- TASK DESCRIPTION -
What is needed is every line of the material that contains "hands".

- DATA EXTRACTS -
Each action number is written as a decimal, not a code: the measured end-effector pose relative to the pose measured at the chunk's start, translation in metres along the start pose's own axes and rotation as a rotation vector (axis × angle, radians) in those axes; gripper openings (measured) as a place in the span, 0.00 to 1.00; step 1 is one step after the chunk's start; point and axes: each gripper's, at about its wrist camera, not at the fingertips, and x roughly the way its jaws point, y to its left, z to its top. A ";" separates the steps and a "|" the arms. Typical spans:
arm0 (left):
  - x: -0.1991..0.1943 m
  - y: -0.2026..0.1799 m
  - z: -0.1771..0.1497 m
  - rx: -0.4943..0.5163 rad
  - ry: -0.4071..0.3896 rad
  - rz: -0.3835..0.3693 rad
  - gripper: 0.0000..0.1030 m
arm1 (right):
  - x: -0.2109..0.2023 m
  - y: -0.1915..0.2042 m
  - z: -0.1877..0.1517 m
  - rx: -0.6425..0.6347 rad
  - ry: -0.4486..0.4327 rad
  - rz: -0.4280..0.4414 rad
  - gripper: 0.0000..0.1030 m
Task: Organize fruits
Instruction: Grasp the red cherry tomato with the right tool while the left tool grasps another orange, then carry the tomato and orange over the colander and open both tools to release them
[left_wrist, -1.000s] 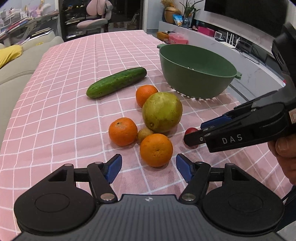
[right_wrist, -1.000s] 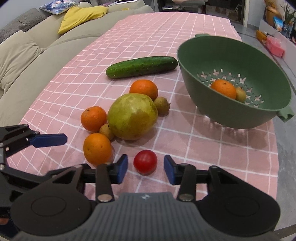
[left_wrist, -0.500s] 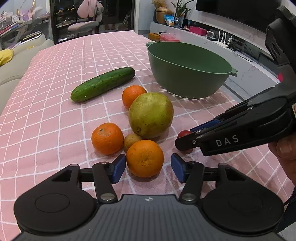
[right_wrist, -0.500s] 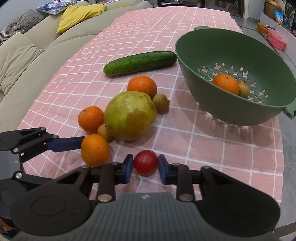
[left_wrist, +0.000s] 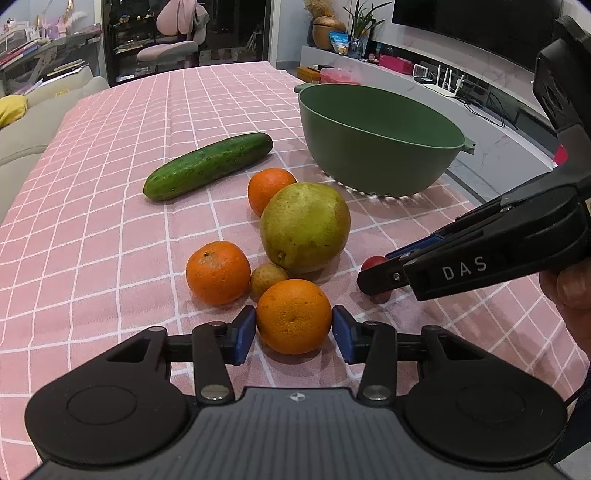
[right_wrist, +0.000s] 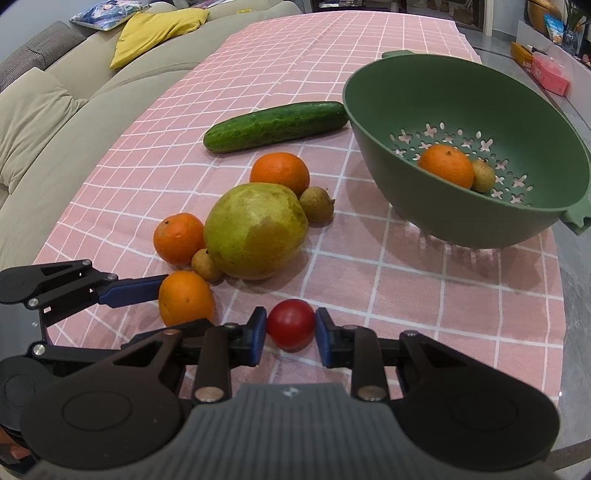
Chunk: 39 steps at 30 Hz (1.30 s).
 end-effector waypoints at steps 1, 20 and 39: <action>0.000 0.000 0.000 0.003 -0.001 0.001 0.49 | -0.001 0.000 0.000 0.000 -0.001 0.000 0.24; -0.036 -0.018 0.059 0.092 -0.091 -0.006 0.49 | -0.094 -0.045 0.050 0.113 -0.203 0.024 0.24; 0.032 -0.066 0.155 0.319 -0.090 0.007 0.50 | -0.113 -0.121 0.099 0.214 -0.283 -0.046 0.24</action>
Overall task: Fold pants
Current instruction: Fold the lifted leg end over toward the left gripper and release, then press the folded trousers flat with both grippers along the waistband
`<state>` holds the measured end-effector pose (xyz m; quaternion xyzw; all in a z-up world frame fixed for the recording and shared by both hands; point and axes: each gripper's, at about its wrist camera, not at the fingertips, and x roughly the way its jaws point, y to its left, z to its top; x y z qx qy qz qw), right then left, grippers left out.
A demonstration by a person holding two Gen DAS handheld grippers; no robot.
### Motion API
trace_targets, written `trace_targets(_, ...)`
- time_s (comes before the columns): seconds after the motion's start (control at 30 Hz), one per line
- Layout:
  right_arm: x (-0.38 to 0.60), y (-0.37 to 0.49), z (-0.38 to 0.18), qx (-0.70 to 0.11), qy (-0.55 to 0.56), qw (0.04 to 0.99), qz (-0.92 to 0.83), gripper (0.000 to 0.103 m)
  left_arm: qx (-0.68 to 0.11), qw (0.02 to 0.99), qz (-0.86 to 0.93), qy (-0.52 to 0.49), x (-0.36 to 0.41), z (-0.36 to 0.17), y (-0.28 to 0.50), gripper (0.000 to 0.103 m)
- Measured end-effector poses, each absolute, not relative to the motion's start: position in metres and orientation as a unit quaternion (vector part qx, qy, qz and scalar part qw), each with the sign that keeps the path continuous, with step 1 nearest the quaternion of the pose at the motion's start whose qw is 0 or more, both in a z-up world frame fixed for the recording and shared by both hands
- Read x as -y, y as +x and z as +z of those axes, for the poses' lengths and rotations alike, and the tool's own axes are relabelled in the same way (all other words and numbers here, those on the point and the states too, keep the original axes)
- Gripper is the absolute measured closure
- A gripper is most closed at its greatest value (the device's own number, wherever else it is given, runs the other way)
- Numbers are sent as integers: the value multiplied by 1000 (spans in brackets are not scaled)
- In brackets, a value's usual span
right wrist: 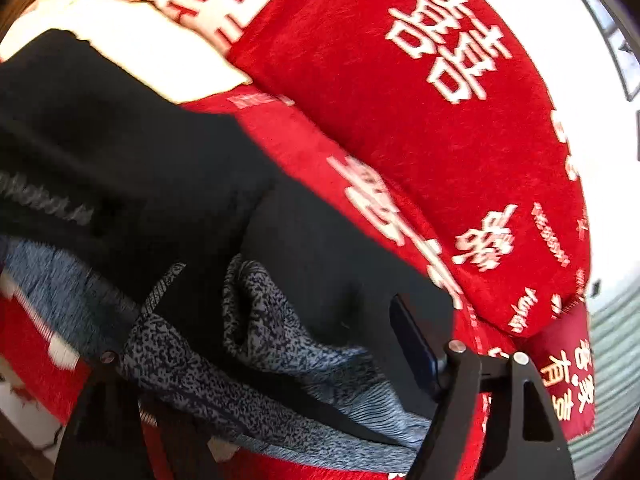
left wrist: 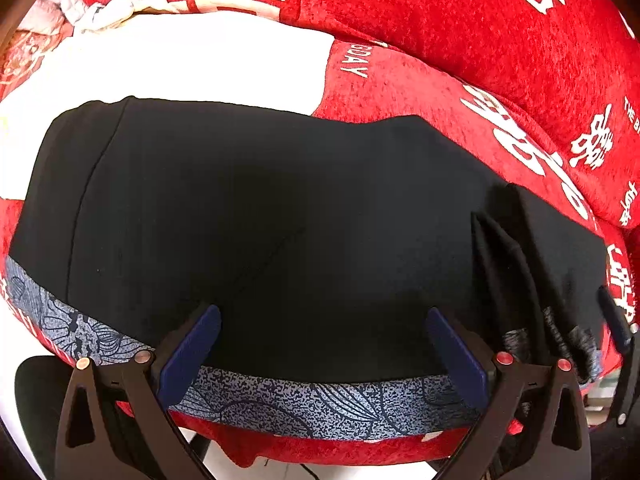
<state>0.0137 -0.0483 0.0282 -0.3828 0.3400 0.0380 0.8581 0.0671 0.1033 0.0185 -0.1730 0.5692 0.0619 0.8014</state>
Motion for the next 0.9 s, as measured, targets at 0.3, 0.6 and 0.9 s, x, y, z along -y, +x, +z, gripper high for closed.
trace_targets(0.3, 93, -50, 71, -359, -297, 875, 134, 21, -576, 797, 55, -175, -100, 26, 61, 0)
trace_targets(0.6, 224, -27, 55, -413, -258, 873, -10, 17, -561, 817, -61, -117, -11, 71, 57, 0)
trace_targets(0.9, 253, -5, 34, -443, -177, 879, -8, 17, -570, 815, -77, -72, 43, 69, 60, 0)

- RESULT OF THE EXERCISE -
`<state>` holds the measured end-effector pose (xyz m; quaternion xyzw; all in a z-up world frame fixed for the recording and shared by both hands; point and axes: each gripper's, at about its wrist camera, not at the fingertips, and x roughly the way its jaws point, y to its left, z to its top; x y z qx qy qz qw), right then left, grippers left out.
- Measured end-effector poses, each absolute, not relative to the motion's start: position in metres and orientation as a unit quaternion (vector part qx, qy, qz and scalar part qw), each with the sign that keeps the path continuous, with step 1 nearest the quaternion of the pose at the motion's start whose qw is 0 or more, both in a z-up world frame fixed for the recording and shared by both hands

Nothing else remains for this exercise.